As part of this toy, I made a Python library which parses Flickr URLs, and tells you what the URL points to – a single photo, an album, a gallery, and so on. Initially it just handled fairly common patterns, the sort of URLs that you’d encounter if you use Flickr today, but it’s grown to handle more complicated URLs.

$ flickr_url_parser "https://www.flickr.com/photos/sdasmarchives/50567413447"
{"type": "single_photo", "photo_id": "50567413447"}

$ flickr_url_parser "https://www.flickr.com/photos/aljazeeraenglish/albums/72157626164453131"
{"type": "album", "user_url": "https://www.flickr.com/photos/aljazeeraenglish", "album_id": "72157626164453131", "page": 1}

$ flickr_url_parser "https://www.flickr.com/photos/blueminds/page3"
{"type": "user", "user_url": "https://www.flickr.com/photos/blueminds"}

The implementation is fairly straightforward: I use the hyperlink library to parse the URL text into a structured object, then I compare that object to a list of known patterns. Does it look like this type of URL? Or this type of URL? Or this type of URL? And so on.

You can run this library as a command-line tool, or call it from Python – there are instructions in the GitHub README.

There are lots of URL variants

In my second week and beyond, I started to discover more variants, which should probably be expected in 20-year old software! I’ve been looking into collections of Flickr URLs that have been built up over multiple years, and although most of these URLs follow common patterns, there are lots of unusual variants in the long tail.

Some of these are pretty simple. For example, the URL to a user’s photostream can be formed using your Flickr user NSID or your path alias, so flickr.com/photos/197130754@N07/ and flickr.com/photos/flickrfoundation/ point to the same page.

Others are more complicated, and you can trace the history of Flickr through some of the older URLs. Some of my favorites include:

  • Raw JPEG files, on live.staticflickr.com, farm1.static.flickr.com, and several other subdomains.

  • Links with a .gne suffix, like www.flickr.com/photo_edit.gne?id=3435827496 (from Wikimedia Commons). This acronym stands for Game Neverending, the online game out of which Flickr was born.

  • A Flash video player called stewart.swf, which might be a reference to Stewart Butterfield, one of the cofounders of Flickr.

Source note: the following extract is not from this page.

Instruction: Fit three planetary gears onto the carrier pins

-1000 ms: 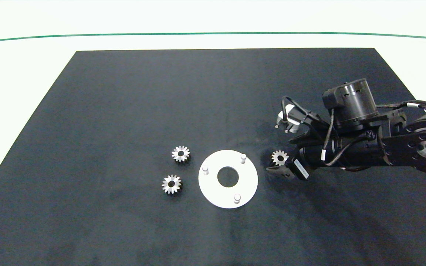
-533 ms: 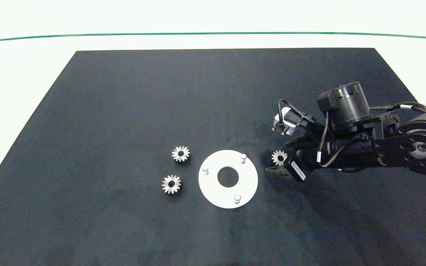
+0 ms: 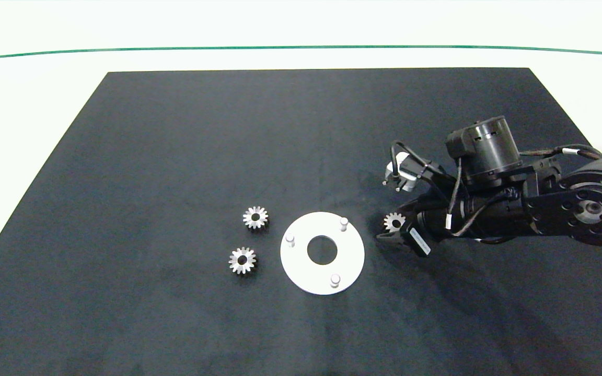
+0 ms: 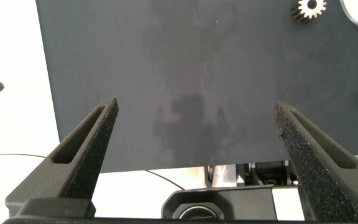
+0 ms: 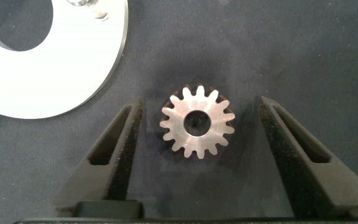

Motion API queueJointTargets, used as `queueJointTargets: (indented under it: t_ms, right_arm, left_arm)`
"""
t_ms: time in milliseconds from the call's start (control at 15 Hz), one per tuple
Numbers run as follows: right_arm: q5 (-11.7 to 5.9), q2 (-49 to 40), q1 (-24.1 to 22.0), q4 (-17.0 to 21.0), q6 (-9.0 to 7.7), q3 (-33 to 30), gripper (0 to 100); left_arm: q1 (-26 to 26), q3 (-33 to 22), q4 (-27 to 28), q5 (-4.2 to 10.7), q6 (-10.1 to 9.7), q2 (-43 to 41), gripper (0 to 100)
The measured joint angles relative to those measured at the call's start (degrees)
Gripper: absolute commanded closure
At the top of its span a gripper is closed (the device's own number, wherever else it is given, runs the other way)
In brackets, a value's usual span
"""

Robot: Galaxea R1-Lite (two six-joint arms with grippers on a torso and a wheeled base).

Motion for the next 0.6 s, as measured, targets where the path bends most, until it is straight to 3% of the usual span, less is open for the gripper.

I’ve added support for every variant of Flickr URL to the parsing library – if you want to see a complete list, check out the tests. I need over a hundred tests to check all the variants are parsed correctly.

Where we’re using it

I’ve been able to reuse this parsing code in a bunch of different projects, including:

  • Building a similar “get photos at this URL” interface in Flickypedia.

  • Looking for Flickr photo URLs in Wikimedia Commons. This is for detecting Flickr photos which have already been uploaded to Commons, which I’ll describe more in another post.

  • Finding Flickr pages which have been captured in the Wayback Machine – I can get a list of saved Flickr URLs, and then see what sort of pages have actually been saved.

When I created the library, I wasn’t sure if this code was actually worth extracting as a standalone package – would I use it again, or was this a premature abstraction?

Now that I’ve seen more of the diversity of Flickr URLs and found more uses for this code, I’m much happier with the decision to abstract it into a standalone library. Now we  only need to add support for each new URL variant once, and then all our projects can benefit.

If you want to try the Flickr URL parser yourself, all the code is open source on GitHub.